_MATERIAL FOR THIS TASK_
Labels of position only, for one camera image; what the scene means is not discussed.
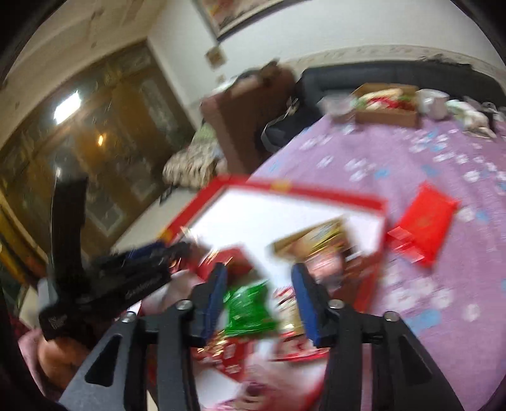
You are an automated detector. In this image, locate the person's left forearm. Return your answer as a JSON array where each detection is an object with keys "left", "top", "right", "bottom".
[{"left": 18, "top": 326, "right": 103, "bottom": 400}]

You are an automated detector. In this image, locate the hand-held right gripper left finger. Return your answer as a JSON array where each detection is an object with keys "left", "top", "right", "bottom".
[{"left": 59, "top": 263, "right": 230, "bottom": 411}]

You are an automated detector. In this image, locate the black bag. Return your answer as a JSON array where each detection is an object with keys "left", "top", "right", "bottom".
[{"left": 260, "top": 105, "right": 330, "bottom": 156}]

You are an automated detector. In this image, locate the red gift box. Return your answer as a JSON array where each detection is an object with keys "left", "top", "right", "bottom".
[{"left": 164, "top": 174, "right": 390, "bottom": 409}]

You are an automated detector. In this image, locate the white cloth bundle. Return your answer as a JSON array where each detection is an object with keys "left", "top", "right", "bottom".
[{"left": 447, "top": 99, "right": 499, "bottom": 139}]

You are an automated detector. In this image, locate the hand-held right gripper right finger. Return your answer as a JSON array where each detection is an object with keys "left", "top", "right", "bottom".
[{"left": 290, "top": 263, "right": 465, "bottom": 411}]

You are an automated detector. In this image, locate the clear plastic cup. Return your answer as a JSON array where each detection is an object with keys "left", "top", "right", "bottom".
[{"left": 319, "top": 96, "right": 357, "bottom": 120}]

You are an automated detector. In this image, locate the purple floral tablecloth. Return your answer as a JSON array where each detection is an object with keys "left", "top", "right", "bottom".
[{"left": 245, "top": 114, "right": 506, "bottom": 411}]

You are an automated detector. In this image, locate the yellow snack packet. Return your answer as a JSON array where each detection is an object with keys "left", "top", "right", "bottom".
[{"left": 272, "top": 220, "right": 358, "bottom": 258}]

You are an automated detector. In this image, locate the brown chair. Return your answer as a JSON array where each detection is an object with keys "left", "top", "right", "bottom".
[{"left": 201, "top": 61, "right": 298, "bottom": 175}]

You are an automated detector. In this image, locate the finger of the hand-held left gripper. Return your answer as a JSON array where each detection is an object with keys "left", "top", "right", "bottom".
[
  {"left": 96, "top": 253, "right": 187, "bottom": 277},
  {"left": 114, "top": 241, "right": 194, "bottom": 259}
]

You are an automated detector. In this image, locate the framed painting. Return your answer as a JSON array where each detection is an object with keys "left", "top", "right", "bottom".
[{"left": 193, "top": 0, "right": 313, "bottom": 42}]

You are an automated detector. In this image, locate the dark wooden cabinet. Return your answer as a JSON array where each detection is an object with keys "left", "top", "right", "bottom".
[{"left": 0, "top": 43, "right": 196, "bottom": 277}]

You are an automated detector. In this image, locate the cardboard box of snacks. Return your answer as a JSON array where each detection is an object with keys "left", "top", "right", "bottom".
[{"left": 351, "top": 82, "right": 420, "bottom": 128}]

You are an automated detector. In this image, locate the floral cloth pile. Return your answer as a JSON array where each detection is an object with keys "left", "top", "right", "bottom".
[{"left": 163, "top": 122, "right": 223, "bottom": 187}]

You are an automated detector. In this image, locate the grey pouch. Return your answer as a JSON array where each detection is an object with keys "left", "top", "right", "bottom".
[{"left": 416, "top": 89, "right": 450, "bottom": 120}]

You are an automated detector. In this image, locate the black sofa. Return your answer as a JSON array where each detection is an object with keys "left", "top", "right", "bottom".
[{"left": 296, "top": 62, "right": 477, "bottom": 119}]

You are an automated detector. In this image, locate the red white snack packet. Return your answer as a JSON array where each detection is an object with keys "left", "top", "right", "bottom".
[{"left": 194, "top": 333, "right": 254, "bottom": 381}]

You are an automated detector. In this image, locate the green snack packet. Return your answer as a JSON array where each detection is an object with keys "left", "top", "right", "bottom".
[{"left": 222, "top": 280, "right": 280, "bottom": 337}]

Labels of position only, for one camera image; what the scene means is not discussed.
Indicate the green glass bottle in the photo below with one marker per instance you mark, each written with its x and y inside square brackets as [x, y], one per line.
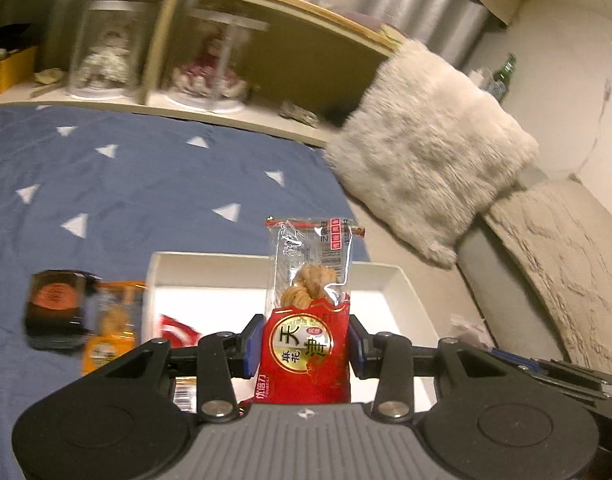
[503, 80]

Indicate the black packet with red pastry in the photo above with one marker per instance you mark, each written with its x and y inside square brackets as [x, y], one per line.
[53, 305]

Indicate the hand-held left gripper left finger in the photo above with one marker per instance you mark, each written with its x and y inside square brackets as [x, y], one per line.
[252, 347]

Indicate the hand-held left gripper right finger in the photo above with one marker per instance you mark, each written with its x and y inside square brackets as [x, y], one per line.
[358, 350]

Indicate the crumpled clear plastic packet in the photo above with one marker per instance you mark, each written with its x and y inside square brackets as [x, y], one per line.
[468, 332]

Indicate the white shallow cardboard box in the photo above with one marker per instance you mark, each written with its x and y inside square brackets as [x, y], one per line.
[211, 305]

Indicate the orange twisted-dough snack packet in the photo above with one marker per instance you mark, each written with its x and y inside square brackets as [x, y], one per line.
[108, 345]

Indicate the red white swirl packet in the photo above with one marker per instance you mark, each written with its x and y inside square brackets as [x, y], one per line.
[178, 332]

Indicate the grey upholstered bed edge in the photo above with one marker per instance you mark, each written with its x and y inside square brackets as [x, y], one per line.
[491, 285]

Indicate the yellow box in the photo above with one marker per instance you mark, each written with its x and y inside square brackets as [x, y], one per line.
[6, 73]

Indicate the red twisted-dough snack packet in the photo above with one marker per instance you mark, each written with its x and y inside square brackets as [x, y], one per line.
[306, 350]

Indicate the red-dressed doll in clear case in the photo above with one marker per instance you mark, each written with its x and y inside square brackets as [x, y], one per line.
[211, 70]

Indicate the small beige ornament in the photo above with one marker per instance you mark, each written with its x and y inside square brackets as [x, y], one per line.
[48, 76]

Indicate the wooden shelf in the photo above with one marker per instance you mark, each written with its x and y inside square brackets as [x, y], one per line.
[286, 55]

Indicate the small grey-brown ornament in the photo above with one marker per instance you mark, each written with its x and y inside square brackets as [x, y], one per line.
[298, 111]

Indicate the orange snack packet barcode label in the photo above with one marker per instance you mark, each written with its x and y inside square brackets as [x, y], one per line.
[186, 394]

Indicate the white-dressed doll in clear case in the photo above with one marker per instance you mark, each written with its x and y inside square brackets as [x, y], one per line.
[106, 60]

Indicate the white fluffy pillow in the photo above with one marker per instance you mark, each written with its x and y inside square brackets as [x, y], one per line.
[426, 160]

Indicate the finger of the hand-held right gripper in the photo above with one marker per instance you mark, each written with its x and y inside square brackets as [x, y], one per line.
[516, 358]
[576, 386]

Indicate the beige textured cushion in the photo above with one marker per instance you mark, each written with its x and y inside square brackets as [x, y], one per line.
[561, 270]

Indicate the blue quilt with white triangles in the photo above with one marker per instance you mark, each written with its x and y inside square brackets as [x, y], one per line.
[136, 185]

_WORK REQUIRED_
Would you output all of the entries above exactly, keeping the pictures out?

_WRITTEN RESPONSE_
Labels of position only, for one camera image; what the scene means is not discussed.
You are an automated detector. In this image, locate the person's left forearm. Return your answer as a JSON array where each detection is an object with keys "left", "top", "right", "bottom".
[{"left": 18, "top": 326, "right": 103, "bottom": 400}]

You are an automated detector. In this image, locate the hand-held right gripper left finger. Return your answer as a JSON array where each detection is an object with keys "left", "top", "right", "bottom".
[{"left": 59, "top": 263, "right": 230, "bottom": 411}]

You are an automated detector. In this image, locate the black bag. Return your answer as a JSON array where each detection is an object with keys "left", "top", "right", "bottom".
[{"left": 260, "top": 105, "right": 330, "bottom": 156}]

You are an automated detector. In this image, locate the red gift box. Return your answer as a JSON array where each detection is an object with keys "left", "top", "right", "bottom".
[{"left": 164, "top": 174, "right": 390, "bottom": 409}]

You are an automated detector. In this image, locate the white cloth bundle. Return your answer as a JSON array where each detection is an object with keys "left", "top", "right", "bottom".
[{"left": 447, "top": 99, "right": 499, "bottom": 139}]

You are an automated detector. In this image, locate the hand-held right gripper right finger. Return your answer as a JSON array where each detection is an object with keys "left", "top", "right", "bottom".
[{"left": 290, "top": 263, "right": 465, "bottom": 411}]

You are an automated detector. In this image, locate the clear plastic cup. Return your answer as a JSON array where each detection is an object with keys "left", "top", "right", "bottom".
[{"left": 319, "top": 96, "right": 357, "bottom": 120}]

You are an automated detector. In this image, locate the purple floral tablecloth. Return your answer as a JSON array where each detection is an object with keys "left", "top", "right", "bottom".
[{"left": 245, "top": 114, "right": 506, "bottom": 411}]

You are an automated detector. In this image, locate the yellow snack packet. Return your answer as a JSON array where each detection is an object with keys "left", "top", "right", "bottom".
[{"left": 272, "top": 220, "right": 358, "bottom": 258}]

You are an automated detector. In this image, locate the brown chair. Return your answer as a JSON array where each detection is an object with keys "left", "top", "right", "bottom".
[{"left": 201, "top": 61, "right": 298, "bottom": 175}]

You are an automated detector. In this image, locate the finger of the hand-held left gripper. Return your answer as a JSON array where each detection is an object with keys "left", "top", "right", "bottom".
[
  {"left": 96, "top": 253, "right": 187, "bottom": 277},
  {"left": 114, "top": 241, "right": 194, "bottom": 259}
]

You are an automated detector. In this image, locate the framed painting. Return your answer as a JSON array where each detection is an object with keys "left", "top", "right", "bottom".
[{"left": 193, "top": 0, "right": 313, "bottom": 42}]

You are an automated detector. In this image, locate the dark wooden cabinet. Return your answer as a JSON array where each detection is an object with keys "left", "top", "right", "bottom".
[{"left": 0, "top": 43, "right": 196, "bottom": 277}]

You are an automated detector. In this image, locate the cardboard box of snacks. Return your answer as a JSON array where each detection is an object with keys "left", "top", "right", "bottom".
[{"left": 351, "top": 82, "right": 420, "bottom": 128}]

You are an automated detector. In this image, locate the floral cloth pile. Return your answer as a JSON array where each detection is an object with keys "left", "top", "right", "bottom".
[{"left": 163, "top": 122, "right": 223, "bottom": 187}]

You are an automated detector. In this image, locate the grey pouch. Return your answer as a JSON array where each detection is an object with keys "left", "top", "right", "bottom".
[{"left": 416, "top": 89, "right": 450, "bottom": 120}]

You are an automated detector. In this image, locate the black sofa. Return your answer as a JSON array where each detection is an object with keys "left", "top", "right", "bottom".
[{"left": 296, "top": 62, "right": 477, "bottom": 119}]

You are an automated detector. In this image, locate the red white snack packet. Return your answer as a JSON array where each detection is an object with keys "left", "top", "right", "bottom".
[{"left": 194, "top": 333, "right": 254, "bottom": 381}]

You are an automated detector. In this image, locate the green snack packet. Return your answer as a JSON array where each detection is an object with keys "left", "top", "right", "bottom".
[{"left": 222, "top": 280, "right": 280, "bottom": 337}]

Labels of position only, for one camera image; what the scene means is not discussed.
Indicate the green glass bottle in the photo below with one marker per instance you mark, each written with its x and y inside square brackets as [x, y], one per line.
[503, 80]

Indicate the black packet with red pastry in the photo above with one marker per instance you mark, each written with its x and y inside square brackets as [x, y], one per line.
[53, 305]

Indicate the hand-held left gripper left finger in the photo above with one marker per instance you mark, each written with its x and y inside square brackets as [x, y], one per line.
[252, 347]

Indicate the hand-held left gripper right finger in the photo above with one marker per instance you mark, each written with its x and y inside square brackets as [x, y], one per line.
[358, 350]

Indicate the crumpled clear plastic packet in the photo above with one marker per instance you mark, each written with its x and y inside square brackets as [x, y], one per line.
[468, 332]

Indicate the white shallow cardboard box in the photo above with one marker per instance you mark, each written with its x and y inside square brackets as [x, y], one per line.
[211, 305]

Indicate the orange twisted-dough snack packet in the photo above with one marker per instance you mark, each written with its x and y inside square brackets as [x, y], one per line.
[108, 345]

Indicate the red white swirl packet in the photo above with one marker per instance you mark, each written with its x and y inside square brackets as [x, y], one per line.
[178, 332]

Indicate the grey upholstered bed edge in the photo above with one marker per instance you mark, each written with its x and y inside square brackets as [x, y], one per line.
[491, 285]

Indicate the yellow box in the photo above with one marker per instance you mark, each written with its x and y inside square brackets as [x, y], one per line.
[6, 73]

Indicate the red twisted-dough snack packet in the photo above with one marker per instance you mark, each written with its x and y inside square brackets as [x, y], one per line.
[306, 350]

Indicate the red-dressed doll in clear case in the photo above with one marker per instance you mark, each written with its x and y inside square brackets as [x, y], one per line.
[211, 70]

Indicate the small beige ornament in the photo above with one marker per instance you mark, each written with its x and y inside square brackets as [x, y], one per line.
[48, 76]

Indicate the wooden shelf in the photo above with one marker per instance you mark, each written with its x and y inside square brackets as [x, y], one per line.
[286, 55]

Indicate the small grey-brown ornament in the photo above with one marker per instance you mark, each written with its x and y inside square brackets as [x, y], one per line.
[298, 111]

Indicate the orange snack packet barcode label in the photo above with one marker per instance you mark, each written with its x and y inside square brackets as [x, y], one per line.
[186, 394]

Indicate the white-dressed doll in clear case in the photo above with one marker per instance you mark, each written with its x and y inside square brackets as [x, y], one per line.
[106, 60]

Indicate the white fluffy pillow in the photo above with one marker per instance you mark, each written with its x and y inside square brackets as [x, y], one per line.
[426, 160]

Indicate the finger of the hand-held right gripper in the photo above with one marker per instance you mark, each written with its x and y inside square brackets as [x, y], one per line.
[516, 358]
[576, 386]

Indicate the beige textured cushion in the photo above with one marker per instance you mark, each written with its x and y inside square brackets as [x, y], one per line.
[561, 270]

Indicate the blue quilt with white triangles in the photo above with one marker per instance you mark, each written with its x and y inside square brackets as [x, y], one per line.
[136, 185]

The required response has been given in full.